My First Lyft Ride

Bryce Roberts
2 min readMar 3, 2017

Over the years I’ve used Uber 600+ times and spent 10s of thousands of dollars with them. I am neither an Uber apologist nor critic, but I did something today I’ve never done.

I used Lyft.

I have actively disliked Lyft since the get go. The fist bumps, the pink mustaches, the overly friendly drivers. Not my style.

The choice today was not made lightly. But it was revealing.

I remember back when Google went public. There were countless and breathless debates about how there were no switching costs for anyone to move from using Google to using, say, Yahoo. No one was locked in. They could just as easily point to another search engine to find what they needed. Search was search, a commodity.

Tho, at a high level that may be true (search being search) to the average user of Google at the time, Google was a revelation. The user experience and quality of search results were just so markedly better. Sure, theoretically, there were no switching costs, but you couldn’t unsee that early experience with Google. You were never going back to a portal again.

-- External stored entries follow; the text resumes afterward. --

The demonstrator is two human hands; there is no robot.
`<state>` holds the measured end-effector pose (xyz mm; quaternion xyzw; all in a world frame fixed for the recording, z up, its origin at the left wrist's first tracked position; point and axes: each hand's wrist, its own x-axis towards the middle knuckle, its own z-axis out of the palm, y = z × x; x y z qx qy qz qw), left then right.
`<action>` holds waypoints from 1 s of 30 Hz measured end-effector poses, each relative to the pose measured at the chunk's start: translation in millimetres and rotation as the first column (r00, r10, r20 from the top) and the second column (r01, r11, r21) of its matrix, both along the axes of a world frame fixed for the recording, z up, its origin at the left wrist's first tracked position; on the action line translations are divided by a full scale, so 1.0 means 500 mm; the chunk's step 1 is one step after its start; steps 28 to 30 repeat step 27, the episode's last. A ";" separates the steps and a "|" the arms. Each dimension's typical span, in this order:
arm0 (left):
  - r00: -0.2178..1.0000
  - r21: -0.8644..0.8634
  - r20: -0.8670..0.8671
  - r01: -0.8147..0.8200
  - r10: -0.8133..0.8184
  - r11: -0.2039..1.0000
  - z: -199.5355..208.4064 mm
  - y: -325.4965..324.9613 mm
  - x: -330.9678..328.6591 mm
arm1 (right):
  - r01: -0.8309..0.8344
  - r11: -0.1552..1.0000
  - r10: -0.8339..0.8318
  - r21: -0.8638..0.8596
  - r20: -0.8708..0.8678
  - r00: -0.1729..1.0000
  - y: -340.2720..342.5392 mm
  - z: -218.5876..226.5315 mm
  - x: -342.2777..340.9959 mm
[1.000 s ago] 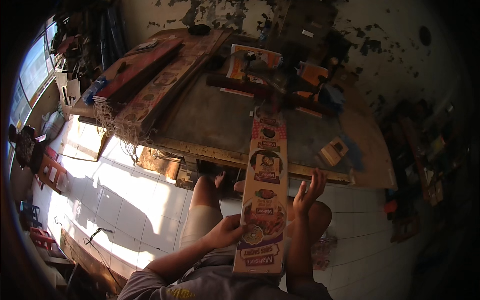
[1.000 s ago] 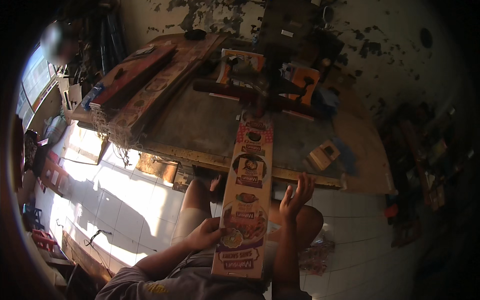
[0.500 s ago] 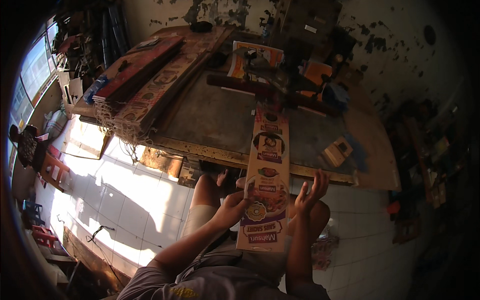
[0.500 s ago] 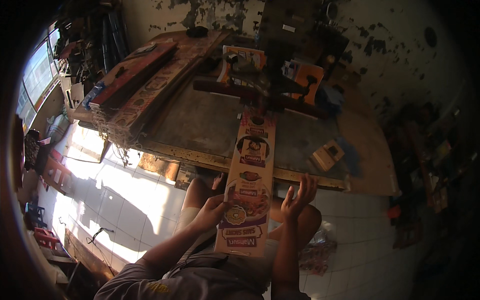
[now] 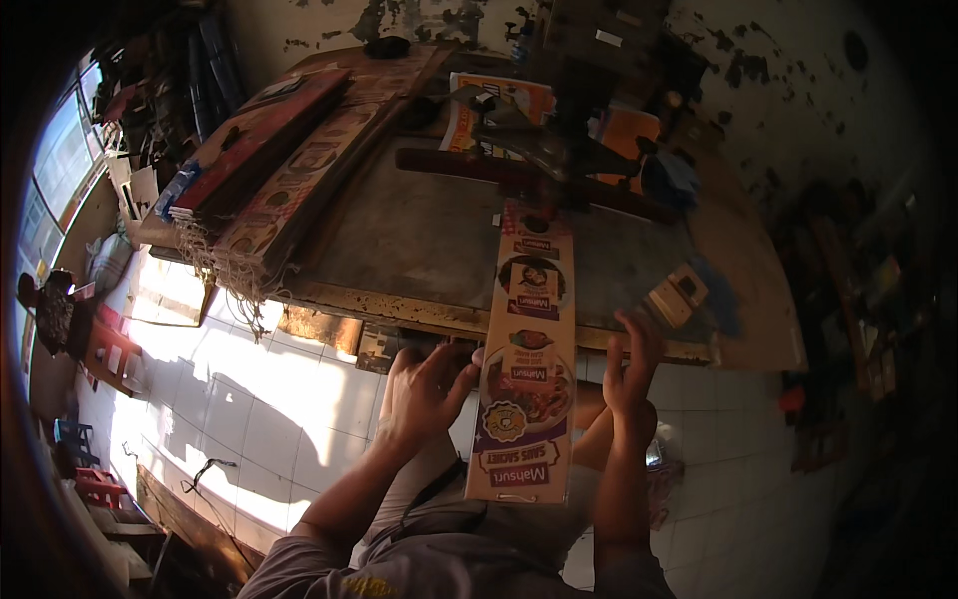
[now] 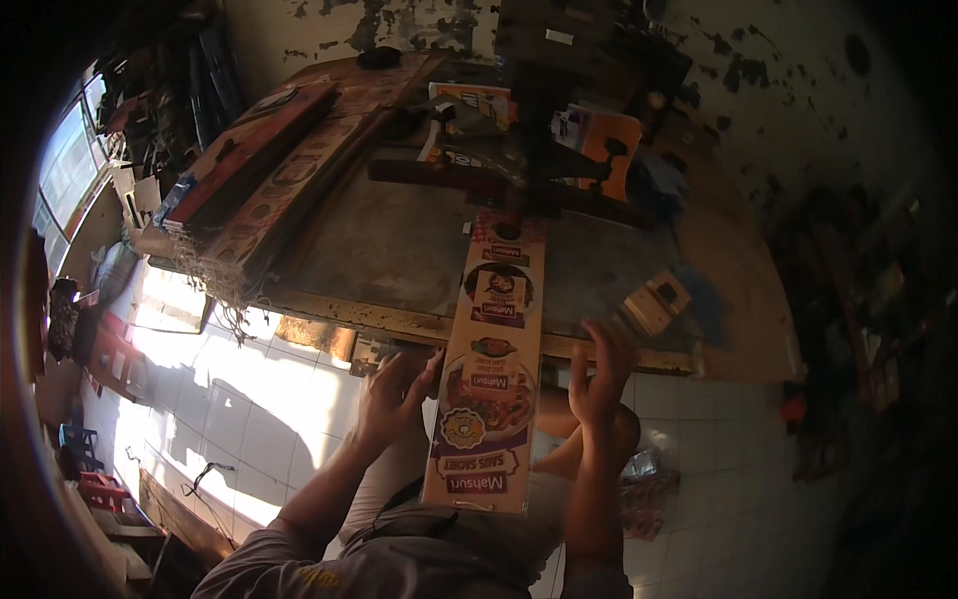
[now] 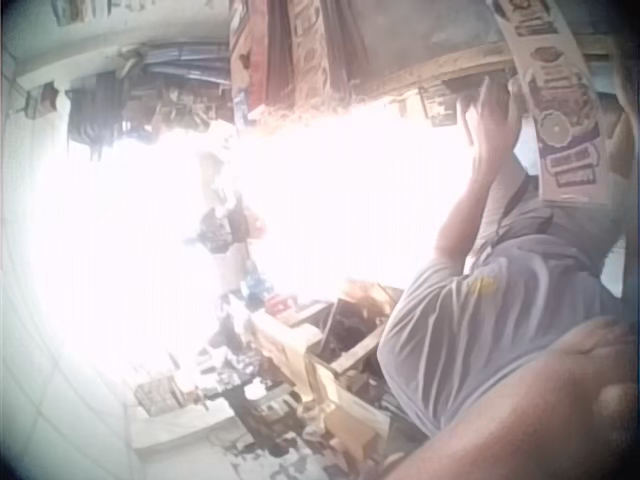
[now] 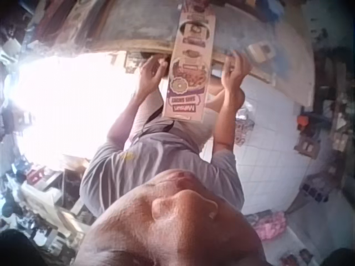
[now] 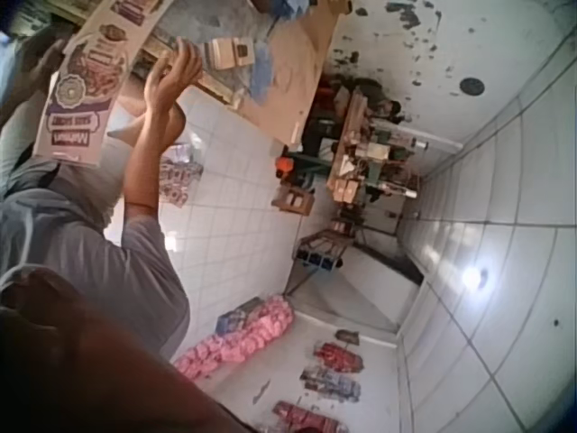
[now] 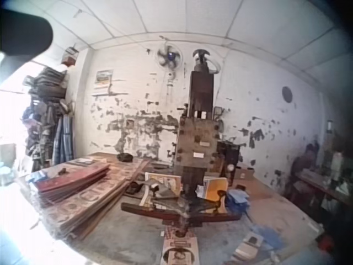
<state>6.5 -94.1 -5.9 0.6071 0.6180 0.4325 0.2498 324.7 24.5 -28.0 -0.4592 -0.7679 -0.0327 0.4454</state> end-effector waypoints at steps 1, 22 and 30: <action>0.991 -0.085 0.109 -0.070 0.079 0.994 0.017 0.016 -0.005 | -0.082 0.995 0.083 -0.054 0.006 0.997 0.020 0.026 -0.010; 0.800 0.260 -0.579 0.363 -0.157 0.895 0.009 0.242 -0.069 | -0.195 0.951 0.239 -0.240 0.171 0.956 0.158 0.060 -0.077; 0.778 0.233 -0.612 0.348 -0.141 0.908 0.013 0.239 -0.065 | -0.153 0.954 0.211 -0.259 0.213 0.954 0.161 0.054 -0.077</action>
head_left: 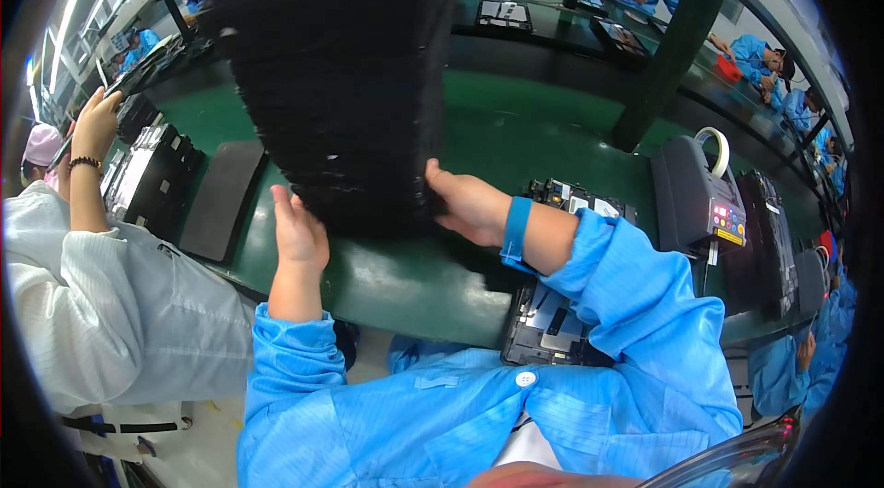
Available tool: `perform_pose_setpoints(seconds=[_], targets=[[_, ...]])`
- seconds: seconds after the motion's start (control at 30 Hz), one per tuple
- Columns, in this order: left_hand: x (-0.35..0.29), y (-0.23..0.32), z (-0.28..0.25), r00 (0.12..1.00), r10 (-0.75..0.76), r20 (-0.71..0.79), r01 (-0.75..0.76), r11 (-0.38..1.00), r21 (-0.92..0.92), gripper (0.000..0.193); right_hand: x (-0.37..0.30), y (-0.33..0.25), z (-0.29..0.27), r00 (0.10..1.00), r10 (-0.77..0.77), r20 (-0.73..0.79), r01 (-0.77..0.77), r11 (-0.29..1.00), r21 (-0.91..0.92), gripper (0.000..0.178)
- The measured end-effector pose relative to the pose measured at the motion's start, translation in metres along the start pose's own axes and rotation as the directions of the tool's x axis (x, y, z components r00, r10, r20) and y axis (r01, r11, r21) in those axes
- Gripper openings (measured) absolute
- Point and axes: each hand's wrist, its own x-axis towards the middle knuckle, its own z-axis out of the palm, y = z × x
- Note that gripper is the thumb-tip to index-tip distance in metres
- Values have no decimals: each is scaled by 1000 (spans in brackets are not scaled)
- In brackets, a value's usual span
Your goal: The person applies adhesive tape to the internal components of an electronic tablet device using a tape dispenser.
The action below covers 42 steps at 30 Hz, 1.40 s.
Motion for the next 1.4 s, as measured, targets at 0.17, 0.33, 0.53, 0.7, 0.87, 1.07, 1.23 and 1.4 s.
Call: perform_pose_setpoints(seconds=[0.17,0.33,0.53,0.7,0.87,1.07,1.23,1.4], targets=[[-8,23,-22,982,126,-141,-128,992,-3,70,18,6,41,999,44,13,-42,994,-101,94],[-12,44,-60,960,164,-225,-168,986,-1,69,34,10,65,989,75,125,-55,986,-154,97],[-4,53,-102,949,101,-298,-103,995,8,74,39,14,71,985,51,164,-7,966,-257,95],[-23,47,-82,853,304,-424,-180,935,306,69,-22,-29,63,974,34,224,60,914,-401,87],[-82,15,27,394,919,-9,-403,182,897,43,-150,-52,24,868,-369,333,489,512,-706,66],[-95,-33,129,599,367,711,-799,231,554,53,-286,-5,-46,367,-928,-55,609,285,-740,32],[-86,-95,156,813,-82,576,-445,551,706,61,-356,65,-125,-293,-748,-595,219,554,-803,23],[-91,-123,165,840,-397,370,153,828,540,54,-384,101,-168,-315,-617,-722,297,658,-692,19]])
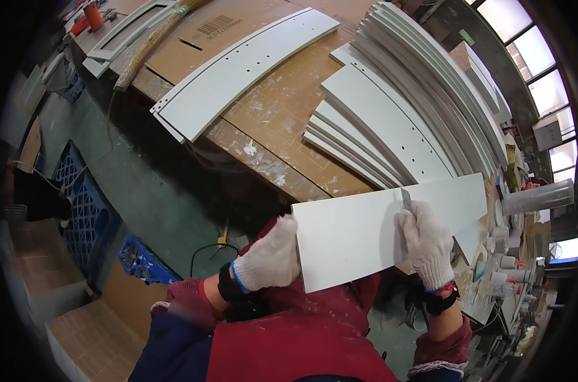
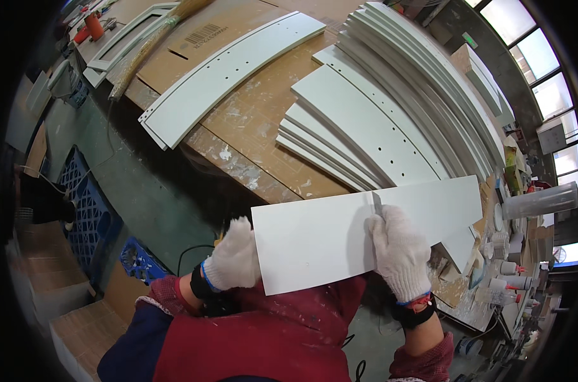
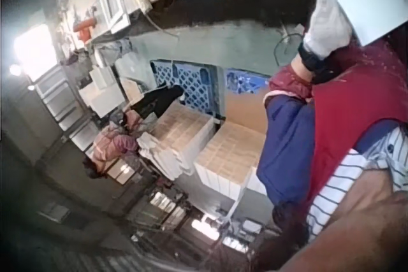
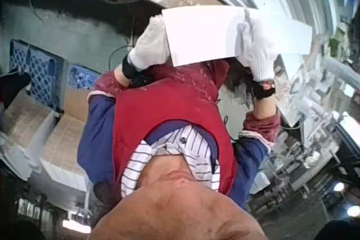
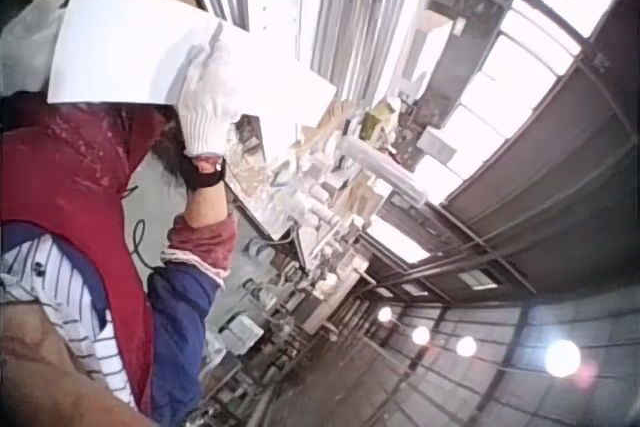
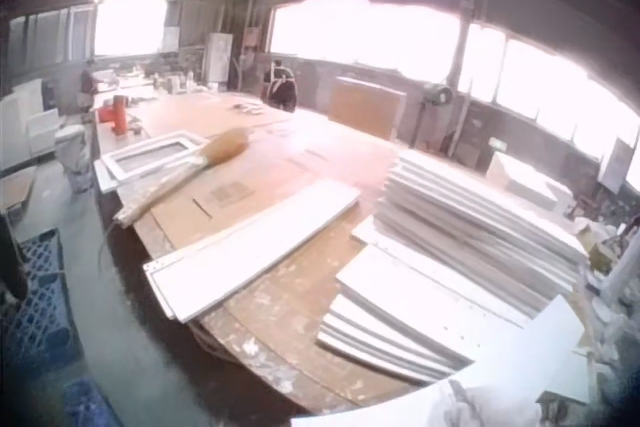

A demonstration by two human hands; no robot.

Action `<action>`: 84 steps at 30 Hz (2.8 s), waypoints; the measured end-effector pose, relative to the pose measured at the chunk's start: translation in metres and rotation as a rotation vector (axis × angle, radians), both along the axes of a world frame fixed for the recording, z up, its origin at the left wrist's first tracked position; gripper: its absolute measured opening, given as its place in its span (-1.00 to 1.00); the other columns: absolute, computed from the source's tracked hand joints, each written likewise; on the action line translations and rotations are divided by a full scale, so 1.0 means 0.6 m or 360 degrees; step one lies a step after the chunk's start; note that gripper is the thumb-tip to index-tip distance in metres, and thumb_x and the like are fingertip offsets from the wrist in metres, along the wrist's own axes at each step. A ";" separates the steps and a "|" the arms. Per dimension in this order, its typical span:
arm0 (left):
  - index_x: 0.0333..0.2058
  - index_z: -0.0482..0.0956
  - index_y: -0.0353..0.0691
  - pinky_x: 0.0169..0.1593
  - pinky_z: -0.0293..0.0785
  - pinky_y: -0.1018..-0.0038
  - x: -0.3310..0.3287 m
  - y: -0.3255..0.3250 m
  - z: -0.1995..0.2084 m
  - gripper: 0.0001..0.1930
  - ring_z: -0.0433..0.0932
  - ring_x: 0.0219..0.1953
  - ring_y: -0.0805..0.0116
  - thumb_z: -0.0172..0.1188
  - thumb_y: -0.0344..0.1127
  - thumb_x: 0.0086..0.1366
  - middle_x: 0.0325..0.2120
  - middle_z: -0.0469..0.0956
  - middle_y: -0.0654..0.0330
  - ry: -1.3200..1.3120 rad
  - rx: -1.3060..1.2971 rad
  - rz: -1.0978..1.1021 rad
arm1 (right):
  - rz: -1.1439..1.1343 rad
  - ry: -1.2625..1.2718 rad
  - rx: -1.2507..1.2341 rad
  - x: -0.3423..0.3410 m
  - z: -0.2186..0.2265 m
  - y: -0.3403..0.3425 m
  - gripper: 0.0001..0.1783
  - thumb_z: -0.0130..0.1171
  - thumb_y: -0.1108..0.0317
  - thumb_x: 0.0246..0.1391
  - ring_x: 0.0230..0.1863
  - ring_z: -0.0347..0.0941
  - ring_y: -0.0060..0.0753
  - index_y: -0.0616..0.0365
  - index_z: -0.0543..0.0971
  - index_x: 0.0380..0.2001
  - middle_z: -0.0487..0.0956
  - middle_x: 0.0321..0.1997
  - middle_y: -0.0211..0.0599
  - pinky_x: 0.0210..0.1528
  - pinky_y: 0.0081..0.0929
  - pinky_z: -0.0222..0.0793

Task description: The person puts on white gloves and proceeds to wipe the surfaces of multiple white rectangular panels using a cloth. They handle the panels one by one, wiping both sides and stacking them on a workbench in a workshop environment.

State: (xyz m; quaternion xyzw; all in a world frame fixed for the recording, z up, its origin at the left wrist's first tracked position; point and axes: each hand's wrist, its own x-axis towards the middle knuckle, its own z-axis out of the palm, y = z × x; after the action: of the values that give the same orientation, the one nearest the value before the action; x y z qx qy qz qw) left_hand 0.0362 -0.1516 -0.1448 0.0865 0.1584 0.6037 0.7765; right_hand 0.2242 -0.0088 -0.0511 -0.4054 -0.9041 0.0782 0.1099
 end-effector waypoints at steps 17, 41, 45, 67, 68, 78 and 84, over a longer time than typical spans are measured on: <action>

I did not have that experience with Lyft.

In fact, I had the opposite experience.

As I sat there in the back seat rolling to my destination (yes, I am a backseat guy) it began to settle in that this Lyft ride was nearly identical to every UberX ride I’d ever taken. From the app onboarding, to route selection, to driver arrival- identical. The Lyft car and driver looked and acted like every Uber car and driver I’d ever experienced. And that would make sense. Over the years as an UberX rider, it has become pretty clear that most drivers drive for both.

So, same cars, same drivers, same onboarding, same credit card, same route to my house. The cost of switching to Lyft was the time it took me to enter a credit card into the app. It was not as simple as typing in the URL for another search engine, but pretty darn close.

One notable difference- Lyft was $3 cheaper, but the app prompted me to tip the driver later. So, cost was in band enough to not feel like a real differentiator.

So.

Zero switching costs. Commodified experience. Shared labor pool. No network effects. No lockin.

In the past I’ve had more of an aversion to the Lyft brand than I’ve had a loyalty to the Uber brand.

After today’s ride I feel even less of a connection to either of their brands. Unlike my first experience with Google where I could not unseen the difference, the Lyft and Uber experiences are utterly indistinguishable to me.

And that should be troubling to both of them.